Iowait High CPU percentage

I’m using the infscape Appliance on baremetal install. It has worked great for 5+ months. Suddenly in the last couple days I’ve noticed backups taking way longer than normal and slow load times on the web interface. I checked the netdata stats today and noticed that iowait is sitting at 95-100% on the CPUs almost all the time. It was not like that a few weeks ago. I have added more endpoints to be backed up but it just seemed to go from nothing to super high very quickly rather than a gradual thing as I added more endpoints. I have included my hardware below. Does anyone have any insight on ways to fix this? Would replacing the RAID controller with one that has 1GB cache help? Or do I just need to buy an additional server and spread the load out between the two? (or more)

Dell PowerEdge R510

  • (2) x Quad-Core L5630 2.13 GHz 8-cores
  • 32GB Memory Kit - (4 x 8GB) PC3 DDR3 10600R
  • (1) x Dell PERC H700 512MB Cache w/BBU
  • (1) x 256GB SSD (for OS)
  • (8) x 4TB HDD (Auto-layout RAID, BTRFS)
  • 300 backup clients
    • 22 of those are image + file backup
    • rest are file backup only
    • all are internet clients

I figured out the culprit.

I was at 90% storage capacity on my RAID volume. The software had gotten stuck during the nightly cleanup. Once it had purged enough to get below 90% it’s running like a dream again. I’m not sure if there is a setting somewhere that puts some sort of limit on 90% but I’m buying some more hard drives and will install them to see if I can keep that from happening again

The RAID uses disks individually, so the cache in the disk controller should be unused (or irrelevant compared to individual disk cache), so it wouldn’t help to have more RAM there.

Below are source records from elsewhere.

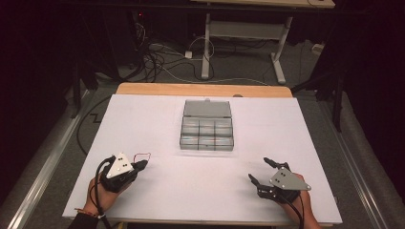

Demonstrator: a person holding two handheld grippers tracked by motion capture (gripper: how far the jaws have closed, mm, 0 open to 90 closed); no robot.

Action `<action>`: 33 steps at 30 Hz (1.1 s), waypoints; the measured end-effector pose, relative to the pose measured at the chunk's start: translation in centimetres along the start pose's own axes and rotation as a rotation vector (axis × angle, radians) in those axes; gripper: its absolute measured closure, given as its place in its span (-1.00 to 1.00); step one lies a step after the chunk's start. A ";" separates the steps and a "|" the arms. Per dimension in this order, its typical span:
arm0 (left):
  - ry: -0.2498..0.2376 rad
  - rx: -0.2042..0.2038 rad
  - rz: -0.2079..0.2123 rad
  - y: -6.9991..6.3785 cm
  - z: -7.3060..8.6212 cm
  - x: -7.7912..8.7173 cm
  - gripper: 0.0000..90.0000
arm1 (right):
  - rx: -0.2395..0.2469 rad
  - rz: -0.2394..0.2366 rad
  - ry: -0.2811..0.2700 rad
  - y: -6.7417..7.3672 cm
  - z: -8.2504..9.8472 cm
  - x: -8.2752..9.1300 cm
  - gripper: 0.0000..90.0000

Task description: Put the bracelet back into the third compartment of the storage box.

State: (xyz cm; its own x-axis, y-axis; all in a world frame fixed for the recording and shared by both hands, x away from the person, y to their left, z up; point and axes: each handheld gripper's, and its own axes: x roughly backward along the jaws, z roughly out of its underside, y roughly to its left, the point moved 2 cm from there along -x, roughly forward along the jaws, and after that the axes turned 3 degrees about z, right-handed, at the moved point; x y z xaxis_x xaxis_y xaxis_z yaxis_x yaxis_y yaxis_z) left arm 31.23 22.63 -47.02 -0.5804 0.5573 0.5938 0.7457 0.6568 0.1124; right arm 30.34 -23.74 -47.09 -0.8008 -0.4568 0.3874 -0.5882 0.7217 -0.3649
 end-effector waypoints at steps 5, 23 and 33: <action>-0.002 -0.010 -0.007 0.0 -0.1 0.1 0.94 | 0.002 0.002 -0.002 0.1 -0.1 -0.1 -0.41; -0.021 -0.026 -0.015 0.2 -0.9 0.0 0.93 | -0.018 0.008 -0.004 0.0 0.0 -0.1 -0.51; -0.043 -0.037 -0.013 0.8 -1.7 -0.2 0.93 | -0.013 0.018 0.001 0.0 0.2 -0.1 -0.51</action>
State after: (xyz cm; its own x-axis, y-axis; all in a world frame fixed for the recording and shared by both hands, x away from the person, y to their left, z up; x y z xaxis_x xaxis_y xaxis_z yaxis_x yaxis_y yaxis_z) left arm 32.53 22.17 -45.71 -0.6030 0.5710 0.5570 0.7492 0.6453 0.1495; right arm 30.39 -23.76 -47.29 -0.8111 -0.4429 0.3821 -0.5721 0.7367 -0.3605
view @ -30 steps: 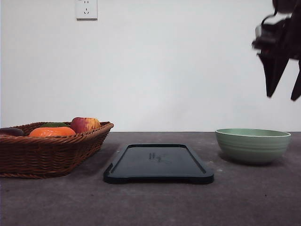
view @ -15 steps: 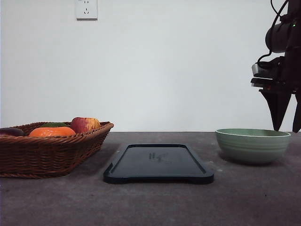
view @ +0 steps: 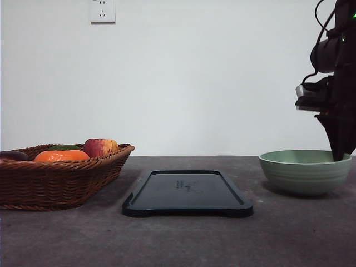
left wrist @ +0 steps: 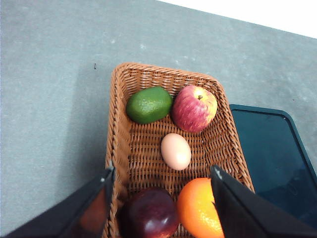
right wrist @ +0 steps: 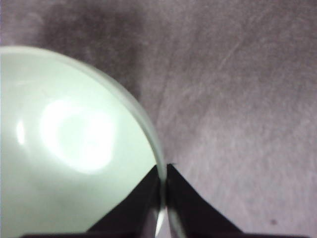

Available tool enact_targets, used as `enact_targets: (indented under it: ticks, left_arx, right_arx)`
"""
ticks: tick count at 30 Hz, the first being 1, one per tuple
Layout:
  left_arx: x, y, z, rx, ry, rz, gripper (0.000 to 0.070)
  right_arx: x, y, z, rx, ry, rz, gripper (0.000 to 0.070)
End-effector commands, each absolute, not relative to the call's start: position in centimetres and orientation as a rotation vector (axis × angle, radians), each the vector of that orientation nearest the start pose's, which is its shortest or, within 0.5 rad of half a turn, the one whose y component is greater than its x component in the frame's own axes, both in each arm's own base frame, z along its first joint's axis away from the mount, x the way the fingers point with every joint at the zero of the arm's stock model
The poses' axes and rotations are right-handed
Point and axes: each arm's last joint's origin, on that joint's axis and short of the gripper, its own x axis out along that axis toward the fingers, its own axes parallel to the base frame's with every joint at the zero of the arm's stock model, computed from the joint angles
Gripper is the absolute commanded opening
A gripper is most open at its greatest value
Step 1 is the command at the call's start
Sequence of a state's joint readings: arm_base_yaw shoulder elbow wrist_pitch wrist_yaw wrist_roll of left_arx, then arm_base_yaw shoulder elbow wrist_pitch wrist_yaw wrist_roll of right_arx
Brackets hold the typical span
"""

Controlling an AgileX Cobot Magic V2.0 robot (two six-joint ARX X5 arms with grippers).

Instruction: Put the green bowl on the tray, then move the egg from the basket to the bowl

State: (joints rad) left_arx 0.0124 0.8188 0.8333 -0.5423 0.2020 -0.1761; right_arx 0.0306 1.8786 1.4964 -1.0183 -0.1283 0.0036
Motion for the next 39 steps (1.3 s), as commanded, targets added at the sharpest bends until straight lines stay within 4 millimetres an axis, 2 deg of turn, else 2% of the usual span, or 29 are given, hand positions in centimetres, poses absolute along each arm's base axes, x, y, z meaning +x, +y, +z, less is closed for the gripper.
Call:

What would help is a larger + separate NVMe (preferable with low latency) for use as RAID cache. You can also configure it to use RAM as RAID cache in the advanced settings.

For speeding up deletion (and reading) the RAID metadata disks help, but I see you already went this way: Error adding RAID Metadata device . Often when it cleans up it needs to read file system metadata first (which causes the iowait if that is not in cache).